Exercise requirements
Select every line below containing the word "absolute".

(Data for processing Opens)

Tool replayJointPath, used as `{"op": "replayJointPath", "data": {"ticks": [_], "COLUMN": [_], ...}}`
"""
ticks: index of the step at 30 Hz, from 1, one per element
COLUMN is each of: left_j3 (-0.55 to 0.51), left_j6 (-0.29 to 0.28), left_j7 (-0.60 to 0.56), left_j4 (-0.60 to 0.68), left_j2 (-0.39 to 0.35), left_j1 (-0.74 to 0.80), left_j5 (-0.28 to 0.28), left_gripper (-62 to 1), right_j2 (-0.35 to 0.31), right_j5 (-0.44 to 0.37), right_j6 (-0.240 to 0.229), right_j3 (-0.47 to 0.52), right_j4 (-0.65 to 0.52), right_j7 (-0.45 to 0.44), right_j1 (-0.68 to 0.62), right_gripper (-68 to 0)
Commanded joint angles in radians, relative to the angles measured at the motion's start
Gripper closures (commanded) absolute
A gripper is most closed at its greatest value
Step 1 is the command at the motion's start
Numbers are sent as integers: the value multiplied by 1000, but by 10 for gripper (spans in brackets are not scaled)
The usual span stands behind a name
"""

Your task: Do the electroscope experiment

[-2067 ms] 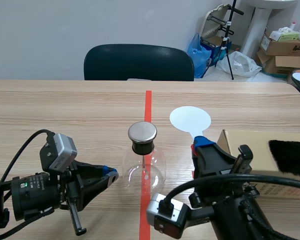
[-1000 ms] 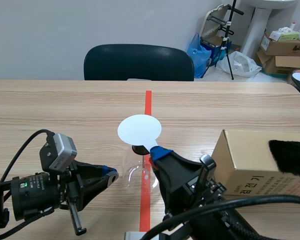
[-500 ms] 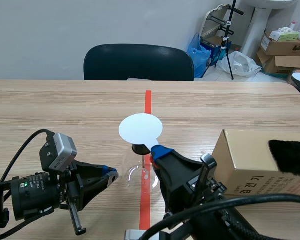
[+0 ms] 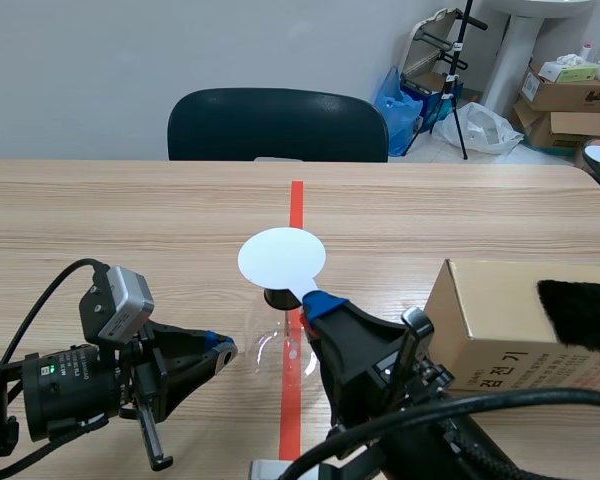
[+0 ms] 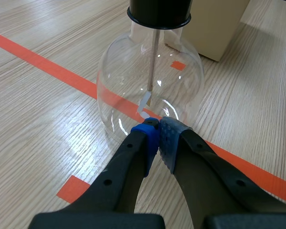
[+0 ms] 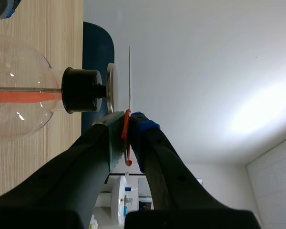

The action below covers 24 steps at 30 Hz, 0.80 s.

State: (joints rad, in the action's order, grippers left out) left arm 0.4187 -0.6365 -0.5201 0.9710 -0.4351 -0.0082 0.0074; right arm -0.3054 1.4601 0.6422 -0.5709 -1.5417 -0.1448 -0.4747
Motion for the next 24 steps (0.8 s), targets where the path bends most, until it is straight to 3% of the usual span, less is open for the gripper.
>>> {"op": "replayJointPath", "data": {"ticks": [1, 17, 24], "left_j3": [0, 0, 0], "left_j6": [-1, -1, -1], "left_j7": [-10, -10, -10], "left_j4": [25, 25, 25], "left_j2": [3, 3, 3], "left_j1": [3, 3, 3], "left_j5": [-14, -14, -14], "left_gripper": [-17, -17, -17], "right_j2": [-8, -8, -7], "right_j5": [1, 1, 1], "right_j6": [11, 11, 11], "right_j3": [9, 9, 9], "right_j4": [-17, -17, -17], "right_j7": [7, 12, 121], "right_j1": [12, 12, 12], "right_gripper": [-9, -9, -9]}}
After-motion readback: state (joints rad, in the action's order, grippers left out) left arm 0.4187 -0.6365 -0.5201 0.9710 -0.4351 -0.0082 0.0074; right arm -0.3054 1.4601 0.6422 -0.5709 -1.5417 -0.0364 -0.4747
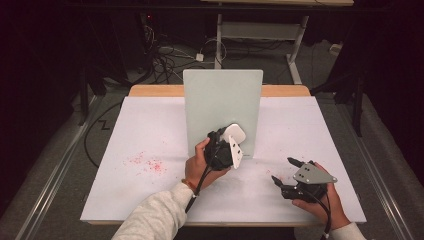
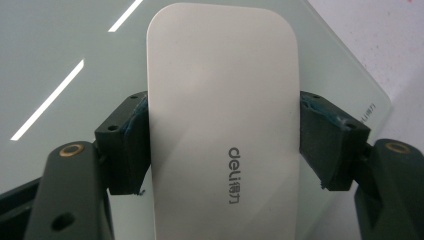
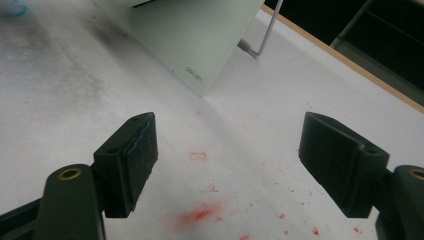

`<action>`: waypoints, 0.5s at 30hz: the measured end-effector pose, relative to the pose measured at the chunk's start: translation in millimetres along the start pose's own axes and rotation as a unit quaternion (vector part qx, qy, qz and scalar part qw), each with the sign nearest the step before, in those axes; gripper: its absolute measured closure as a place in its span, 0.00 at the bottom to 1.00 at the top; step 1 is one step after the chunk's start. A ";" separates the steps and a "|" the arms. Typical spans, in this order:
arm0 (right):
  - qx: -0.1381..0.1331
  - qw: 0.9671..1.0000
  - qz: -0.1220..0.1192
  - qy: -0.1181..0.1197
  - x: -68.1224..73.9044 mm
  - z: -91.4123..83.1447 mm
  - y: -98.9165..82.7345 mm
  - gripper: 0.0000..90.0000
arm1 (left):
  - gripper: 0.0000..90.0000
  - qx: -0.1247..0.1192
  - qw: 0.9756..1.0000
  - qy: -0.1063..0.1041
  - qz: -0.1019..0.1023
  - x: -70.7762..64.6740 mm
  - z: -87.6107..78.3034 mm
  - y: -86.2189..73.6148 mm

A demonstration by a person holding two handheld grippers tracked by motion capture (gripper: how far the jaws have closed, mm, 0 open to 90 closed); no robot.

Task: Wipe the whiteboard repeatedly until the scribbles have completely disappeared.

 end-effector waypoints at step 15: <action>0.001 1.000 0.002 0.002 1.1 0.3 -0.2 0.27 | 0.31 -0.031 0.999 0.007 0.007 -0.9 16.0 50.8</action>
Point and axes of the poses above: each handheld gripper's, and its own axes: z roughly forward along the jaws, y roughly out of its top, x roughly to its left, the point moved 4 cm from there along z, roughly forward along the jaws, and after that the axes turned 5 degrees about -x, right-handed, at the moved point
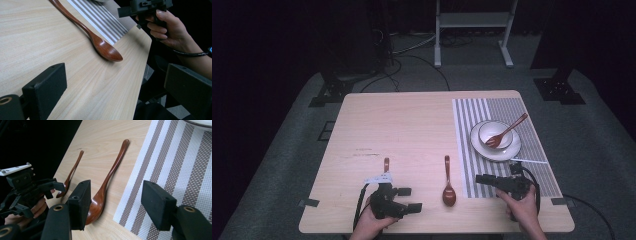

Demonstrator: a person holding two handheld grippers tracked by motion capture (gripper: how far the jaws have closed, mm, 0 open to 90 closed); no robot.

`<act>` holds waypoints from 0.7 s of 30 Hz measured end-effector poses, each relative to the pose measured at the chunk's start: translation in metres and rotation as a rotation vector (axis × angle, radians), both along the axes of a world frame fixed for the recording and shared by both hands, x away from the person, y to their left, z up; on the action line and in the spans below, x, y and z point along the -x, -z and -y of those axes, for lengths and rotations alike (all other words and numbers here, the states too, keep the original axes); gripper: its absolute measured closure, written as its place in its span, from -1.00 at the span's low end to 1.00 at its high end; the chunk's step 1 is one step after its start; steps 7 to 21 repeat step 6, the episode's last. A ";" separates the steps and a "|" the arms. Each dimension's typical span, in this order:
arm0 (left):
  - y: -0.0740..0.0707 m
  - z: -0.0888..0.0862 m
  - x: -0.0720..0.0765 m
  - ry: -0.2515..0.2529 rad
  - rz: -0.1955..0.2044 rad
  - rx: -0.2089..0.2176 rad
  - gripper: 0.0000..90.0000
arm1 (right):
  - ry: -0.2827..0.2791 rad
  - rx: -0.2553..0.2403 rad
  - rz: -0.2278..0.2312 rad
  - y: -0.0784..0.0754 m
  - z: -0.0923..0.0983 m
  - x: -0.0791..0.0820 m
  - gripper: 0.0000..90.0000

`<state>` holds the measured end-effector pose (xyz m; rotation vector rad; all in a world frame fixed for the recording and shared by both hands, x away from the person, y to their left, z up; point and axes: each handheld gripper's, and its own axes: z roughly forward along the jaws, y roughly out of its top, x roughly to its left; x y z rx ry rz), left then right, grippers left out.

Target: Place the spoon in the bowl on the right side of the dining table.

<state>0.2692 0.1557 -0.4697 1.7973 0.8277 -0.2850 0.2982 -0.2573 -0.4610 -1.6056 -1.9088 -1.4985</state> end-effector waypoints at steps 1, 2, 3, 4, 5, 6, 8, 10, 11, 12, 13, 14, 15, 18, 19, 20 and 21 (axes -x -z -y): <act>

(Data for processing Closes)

Exercise output
Gripper closures (commanded) absolute
`<action>`: waypoints, 0.5s at 30hz: the measured end-effector pose, relative to the pose measured at the chunk's start: translation in millimetres along the start pose's own axes and rotation as a unit quaternion (vector part qx, qy, qz and scalar part qw), each with the sign nearest the step before, in those axes; gripper: its absolute measured closure as a place in its span, 0.00 at the bottom to 1.00 at the top; step 1 is one step after the chunk's start. A ";" separates the steps and a "|" the arms. Typical spans, in this order:
`<act>` holds waypoints from 0.7 s of 30 Hz measured end-effector poses, each relative to the pose measured at the chunk's start: translation in metres and rotation as a rotation vector (axis × angle, radians), both along the axes of a world frame fixed for the recording and shared by both hands, x away from the person, y to their left, z up; on the action line and in the spans below, x, y and z point along the -x, -z and -y of those axes, for lengths and rotations alike (all other words and numbers here, the states too, keep the original axes); gripper: its absolute measured closure, written as its place in its span, from -1.00 at the span's low end to 1.00 at its high end; the chunk's step 1 is one step after its start; steps 7 to 21 repeat step 6, the episode's last. A ";" separates the steps and a "|" the arms. Each dimension's typical span, in this order:

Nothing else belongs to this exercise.